Ce déséquilibre entre les gagnants et les perdants de la guerre ukrainienne imprègne également les considérations sur les mesures à prendre entre les adversaires de la guerre : l'Ukraine elle-même et la Russie. Dans certains milieux, on estime que le président Vladimir Poutine a déjà remporté une victoire en réalisant les premières divisions du côté occidental.
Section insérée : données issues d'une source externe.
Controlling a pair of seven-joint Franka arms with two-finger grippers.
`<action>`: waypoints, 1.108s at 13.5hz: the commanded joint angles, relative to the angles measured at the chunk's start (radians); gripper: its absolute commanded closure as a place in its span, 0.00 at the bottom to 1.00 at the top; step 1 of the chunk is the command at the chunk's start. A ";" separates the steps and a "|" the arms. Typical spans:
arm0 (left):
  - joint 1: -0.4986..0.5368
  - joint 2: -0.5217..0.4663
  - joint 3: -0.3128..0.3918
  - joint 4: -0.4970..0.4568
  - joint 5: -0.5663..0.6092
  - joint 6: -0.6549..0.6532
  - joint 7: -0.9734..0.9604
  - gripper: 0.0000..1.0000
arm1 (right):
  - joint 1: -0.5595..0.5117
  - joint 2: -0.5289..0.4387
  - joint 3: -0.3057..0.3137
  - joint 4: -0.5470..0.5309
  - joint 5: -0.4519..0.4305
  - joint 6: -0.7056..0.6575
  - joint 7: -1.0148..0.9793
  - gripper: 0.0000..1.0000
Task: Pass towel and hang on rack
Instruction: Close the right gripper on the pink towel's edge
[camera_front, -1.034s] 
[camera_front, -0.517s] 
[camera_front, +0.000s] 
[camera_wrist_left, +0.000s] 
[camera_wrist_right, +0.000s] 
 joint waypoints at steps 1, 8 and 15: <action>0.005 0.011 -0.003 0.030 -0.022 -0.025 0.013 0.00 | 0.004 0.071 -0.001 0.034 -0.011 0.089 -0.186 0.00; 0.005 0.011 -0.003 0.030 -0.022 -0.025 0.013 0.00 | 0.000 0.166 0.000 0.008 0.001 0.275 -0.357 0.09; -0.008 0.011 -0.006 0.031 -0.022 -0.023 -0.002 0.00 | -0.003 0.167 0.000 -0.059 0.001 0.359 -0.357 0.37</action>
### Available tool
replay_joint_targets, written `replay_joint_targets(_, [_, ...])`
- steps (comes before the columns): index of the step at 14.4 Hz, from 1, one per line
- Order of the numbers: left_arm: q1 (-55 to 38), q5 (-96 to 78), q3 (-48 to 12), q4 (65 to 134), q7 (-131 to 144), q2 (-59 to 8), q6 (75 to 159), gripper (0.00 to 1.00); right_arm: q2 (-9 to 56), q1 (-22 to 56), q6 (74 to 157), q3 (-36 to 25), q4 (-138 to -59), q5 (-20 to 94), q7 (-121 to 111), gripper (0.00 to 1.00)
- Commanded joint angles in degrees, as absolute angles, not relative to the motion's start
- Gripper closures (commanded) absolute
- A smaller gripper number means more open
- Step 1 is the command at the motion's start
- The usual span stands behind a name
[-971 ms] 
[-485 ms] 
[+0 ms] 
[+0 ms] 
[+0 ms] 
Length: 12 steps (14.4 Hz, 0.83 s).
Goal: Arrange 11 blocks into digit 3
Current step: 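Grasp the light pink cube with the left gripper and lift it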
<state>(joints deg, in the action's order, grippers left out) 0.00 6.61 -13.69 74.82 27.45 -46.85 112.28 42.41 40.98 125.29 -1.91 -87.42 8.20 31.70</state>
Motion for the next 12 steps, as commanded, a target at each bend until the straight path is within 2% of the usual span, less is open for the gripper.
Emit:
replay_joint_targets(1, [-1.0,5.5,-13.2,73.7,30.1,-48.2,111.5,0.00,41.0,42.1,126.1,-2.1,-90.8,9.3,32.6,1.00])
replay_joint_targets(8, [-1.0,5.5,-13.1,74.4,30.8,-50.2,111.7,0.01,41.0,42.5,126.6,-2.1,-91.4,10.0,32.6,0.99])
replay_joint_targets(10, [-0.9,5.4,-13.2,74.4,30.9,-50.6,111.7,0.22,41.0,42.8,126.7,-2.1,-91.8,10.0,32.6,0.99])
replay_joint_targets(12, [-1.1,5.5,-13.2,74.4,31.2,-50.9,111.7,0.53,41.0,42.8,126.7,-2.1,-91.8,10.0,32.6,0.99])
La principale, bien sûr, serait cette tension accrue entre l'UE dans son ensemble et les États-Unis, mais aussi celle qui commence déjà à se manifester chez les propres partenaires de l'UE. Les pays baltes, et même les pays nordiques, par exemple, comptent davantage sur le parapluie défensif que peuvent fournir les États-Unis que sur l'alternative stratégique purement européenne prônée par la France et l'Allemagne, même si de grandes divergences ont commencé à apparaître sur cet axe également, ce qui, en fin de compte, affaiblit l'Union européenne dans son ensemble.
Dans ce contexte, un fossé se creuse également entre ceux qui pensent qu'il faut mettre fin à la guerre en forçant effectivement l'Ukraine à accepter l'amputation d'une partie de son territoire et de sa souveraineté, et ceux qui affirment qu'il faut pousser Poutine dans ses retranchements et ne pas accepter de telles négociations de paix tant que la Russie elle-même n'aura pas remplacé son président-dictateur.